**WHAT THE TASK REQUIRES:**
Down to the last line below, give the listing again exactly.

**COLLECTED DATA:**
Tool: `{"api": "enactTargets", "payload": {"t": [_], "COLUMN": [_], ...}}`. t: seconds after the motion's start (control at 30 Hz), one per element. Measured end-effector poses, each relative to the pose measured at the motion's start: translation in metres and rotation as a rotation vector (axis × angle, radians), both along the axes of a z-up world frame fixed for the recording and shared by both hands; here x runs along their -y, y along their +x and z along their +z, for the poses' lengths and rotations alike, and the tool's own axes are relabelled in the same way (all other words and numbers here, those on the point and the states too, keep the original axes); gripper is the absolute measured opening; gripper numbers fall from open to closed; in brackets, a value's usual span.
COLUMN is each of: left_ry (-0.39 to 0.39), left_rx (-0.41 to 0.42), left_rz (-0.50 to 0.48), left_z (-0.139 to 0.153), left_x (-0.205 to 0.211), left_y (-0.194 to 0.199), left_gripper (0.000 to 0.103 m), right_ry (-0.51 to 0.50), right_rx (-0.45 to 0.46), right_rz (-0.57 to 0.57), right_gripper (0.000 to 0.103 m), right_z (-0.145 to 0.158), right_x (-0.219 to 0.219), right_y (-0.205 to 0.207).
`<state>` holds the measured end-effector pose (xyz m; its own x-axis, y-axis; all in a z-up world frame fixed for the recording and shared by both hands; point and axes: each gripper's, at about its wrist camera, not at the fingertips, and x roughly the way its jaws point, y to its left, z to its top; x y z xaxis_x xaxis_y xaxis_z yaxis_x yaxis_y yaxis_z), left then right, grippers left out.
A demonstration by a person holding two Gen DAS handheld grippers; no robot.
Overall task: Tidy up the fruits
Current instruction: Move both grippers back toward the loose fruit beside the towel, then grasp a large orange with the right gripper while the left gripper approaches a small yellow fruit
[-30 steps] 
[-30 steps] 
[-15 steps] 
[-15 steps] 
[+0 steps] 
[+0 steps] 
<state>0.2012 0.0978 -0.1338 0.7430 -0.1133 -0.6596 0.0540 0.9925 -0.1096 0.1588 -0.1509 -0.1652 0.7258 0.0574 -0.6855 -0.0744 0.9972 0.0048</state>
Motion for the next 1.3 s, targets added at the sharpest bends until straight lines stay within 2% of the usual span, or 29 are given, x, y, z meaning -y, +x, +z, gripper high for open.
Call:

**ANSWER TO THIS EXERCISE:**
Tool: `{"api": "enactTargets", "payload": {"t": [_], "COLUMN": [_], ...}}`. t: seconds after the motion's start (control at 30 Hz), one per element. Measured end-effector poses, each relative to the pose measured at the motion's start: translation in metres and rotation as a rotation vector (axis × angle, radians), both along the axes of a z-up world frame fixed for the recording and shared by both hands; here x runs along their -y, y along their +x and z along their +z, for the poses' lengths and rotations alike, and the tool's own axes are relabelled in the same way (all other words and numbers here, those on the point and the states too, keep the original axes); gripper is the absolute measured opening; gripper numbers fall from open to closed; in brackets, a value's usual span.
COLUMN is each of: left_ry (-0.39 to 0.39), left_rx (-0.41 to 0.42), left_rz (-0.50 to 0.48), left_z (-0.139 to 0.153), left_x (-0.205 to 0.211), left_y (-0.194 to 0.199), left_gripper (0.000 to 0.103 m), right_ry (-0.51 to 0.50), right_rx (-0.45 to 0.46), right_rz (-0.57 to 0.57), right_gripper (0.000 to 0.103 m), right_z (-0.145 to 0.158), right_x (-0.219 to 0.219), right_y (-0.205 to 0.207).
`<state>` holds the measured end-effector pose (xyz m; its own x-axis, y-axis; all in a z-up world frame fixed for the recording and shared by both hands; point and axes: each gripper's, at about its wrist camera, not at the fingertips, and x roughly the way its jaws point, y to its left, z to its top; x y z xaxis_x xaxis_y xaxis_z yaxis_x yaxis_y yaxis_z), left then right, grippers left out.
A demonstration by a person holding two Gen DAS handheld grippers; no robot.
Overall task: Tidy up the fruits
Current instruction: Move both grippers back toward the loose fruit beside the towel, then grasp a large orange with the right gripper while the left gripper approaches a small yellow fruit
[-30 steps] 
[-30 steps] 
[-15 steps] 
[-15 steps] 
[+0 steps] 
[+0 steps] 
<state>0.2012 0.0978 -0.1338 0.7430 -0.1133 -0.6596 0.0540 0.9925 -0.1096 0.1588 -0.1509 -0.1652 0.7258 0.0574 -0.6855 -0.0744 0.9972 0.0048</state>
Motion for the next 1.3 s, targets added at the sharpest bends until straight lines stay within 2% of the usual span, or 29 are given, x, y, z meaning -y, +x, +z, gripper high for open.
Call:

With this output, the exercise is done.